Recommended web address http://studymore.org.uk/xPearce.htm
weblinks for Frank Pearce

extracts from

Frank Pearce

On reading theory

[These passages from The Radical Durkheim apply to reading other authors as well. Reading is not absorbing a book like a hungry photocopier. When books were hand written and few ever saw them, ordinary people read dreams and riddles. "Reading the dream" meant interpreting it.]

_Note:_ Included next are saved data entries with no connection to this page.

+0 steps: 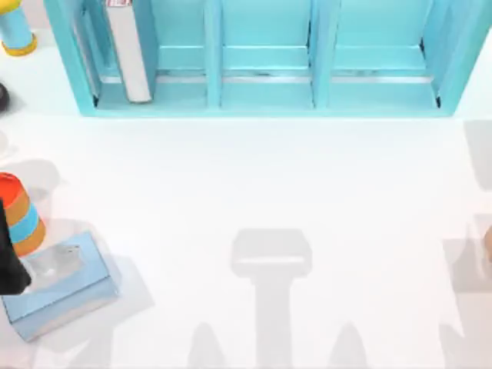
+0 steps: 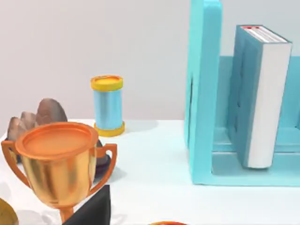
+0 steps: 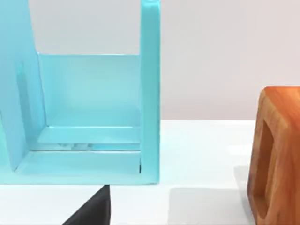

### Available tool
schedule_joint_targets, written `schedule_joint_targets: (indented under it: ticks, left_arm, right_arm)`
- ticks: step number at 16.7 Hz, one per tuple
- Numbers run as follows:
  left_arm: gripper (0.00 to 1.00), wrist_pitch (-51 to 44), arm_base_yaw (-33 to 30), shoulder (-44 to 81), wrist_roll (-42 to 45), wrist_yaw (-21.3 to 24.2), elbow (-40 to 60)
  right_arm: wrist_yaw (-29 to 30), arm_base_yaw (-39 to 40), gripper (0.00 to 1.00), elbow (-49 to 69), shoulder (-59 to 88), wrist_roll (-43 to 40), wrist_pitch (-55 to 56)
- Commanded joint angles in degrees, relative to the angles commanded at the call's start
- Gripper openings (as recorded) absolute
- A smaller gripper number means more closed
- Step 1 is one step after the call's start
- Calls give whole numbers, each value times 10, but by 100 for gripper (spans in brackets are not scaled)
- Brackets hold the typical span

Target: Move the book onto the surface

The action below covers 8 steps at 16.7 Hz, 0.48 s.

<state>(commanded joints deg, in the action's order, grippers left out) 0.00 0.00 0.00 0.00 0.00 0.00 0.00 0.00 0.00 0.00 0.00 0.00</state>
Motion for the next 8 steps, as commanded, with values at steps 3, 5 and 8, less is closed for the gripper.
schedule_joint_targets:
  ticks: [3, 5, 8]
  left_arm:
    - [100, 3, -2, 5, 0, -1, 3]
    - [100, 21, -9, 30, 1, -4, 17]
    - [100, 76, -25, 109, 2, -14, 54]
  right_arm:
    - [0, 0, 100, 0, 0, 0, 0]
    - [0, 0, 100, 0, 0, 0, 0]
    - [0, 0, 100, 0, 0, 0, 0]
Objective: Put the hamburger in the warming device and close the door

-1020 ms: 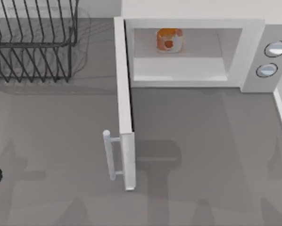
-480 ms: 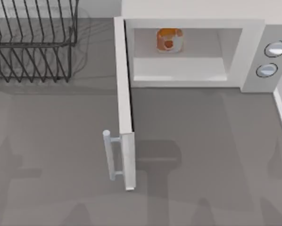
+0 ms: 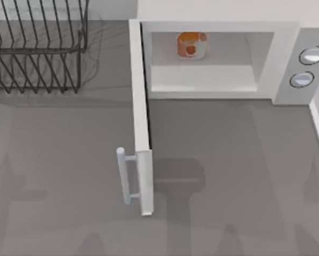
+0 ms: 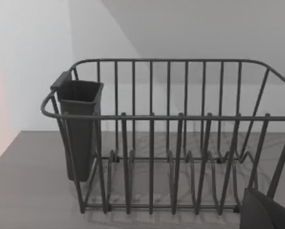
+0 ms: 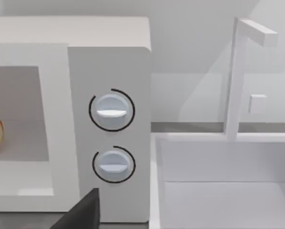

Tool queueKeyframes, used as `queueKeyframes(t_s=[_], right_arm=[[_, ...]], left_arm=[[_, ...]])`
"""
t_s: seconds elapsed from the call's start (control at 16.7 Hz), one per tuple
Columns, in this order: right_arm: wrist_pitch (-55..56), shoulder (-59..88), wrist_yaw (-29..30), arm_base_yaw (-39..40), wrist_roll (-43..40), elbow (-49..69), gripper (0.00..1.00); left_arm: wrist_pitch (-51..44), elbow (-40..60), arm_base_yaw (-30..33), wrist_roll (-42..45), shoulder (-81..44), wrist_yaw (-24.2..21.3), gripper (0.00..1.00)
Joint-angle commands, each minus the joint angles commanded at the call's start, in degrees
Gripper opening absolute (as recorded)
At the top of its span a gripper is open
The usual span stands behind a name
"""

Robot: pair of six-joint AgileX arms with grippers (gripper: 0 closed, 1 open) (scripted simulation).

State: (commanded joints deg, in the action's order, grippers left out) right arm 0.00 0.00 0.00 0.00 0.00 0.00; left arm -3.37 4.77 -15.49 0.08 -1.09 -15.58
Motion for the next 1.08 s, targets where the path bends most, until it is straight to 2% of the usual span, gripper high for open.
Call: queueKeyframes(t_s=[0.36,0.72,0.9,1.08], right_arm=[[0.0,0.0,0.0,0.0,0.0,0.0,1.00],[0.0,0.0,0.0,0.0,0.0,0.0,1.00],[0.0,0.0,0.0,0.0,0.0,0.0,1.00],[0.0,0.0,0.0,0.0,0.0,0.0,1.00]], left_arm=[[-4.7,3.5,2.2,0.0,0.9,2.2,0.00],[-5.2,4.4,2.7,-0.6,0.2,3.0,0.00],[-7.9,9.3,6.6,-4.3,-4.8,7.2,0.00],[-12.9,16.5,15.0,-9.9,-15.1,13.8,0.00]])
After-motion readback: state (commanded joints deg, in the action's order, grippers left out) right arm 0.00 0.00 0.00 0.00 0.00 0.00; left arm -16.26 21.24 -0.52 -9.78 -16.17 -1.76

[Some] theorists do not adequately respect the complexity, integrity and uncomfortable implications of theoretical discourses - they are willing to raid them, dismantle them and borrow from them to give authority and flesh to what they already believe or to generate syncretic syntheses.

... there are many critics who wish to render Durkheim more 'scientific', by tidying him up or by eliminating distortions due to the intrusion of value bias, so that his work fits the procrustean bed of a positivistic hypothetico-deductive science.

... there are those who reject the relevance of science for the analysis of human behaviour and advocate instead one or other form of idealism.

Much recent writing has demonstrated that these are false alternatives not least because the positivist model does not even fit the natural sciences...; furthermore Durkheim's 'scientific rationalism' is not a simple variant of positivism. ... whether correcting or dismissing it, both positions share a dogmatic approach to Durkheim's work -judging it by some already constituted theoretical discourse.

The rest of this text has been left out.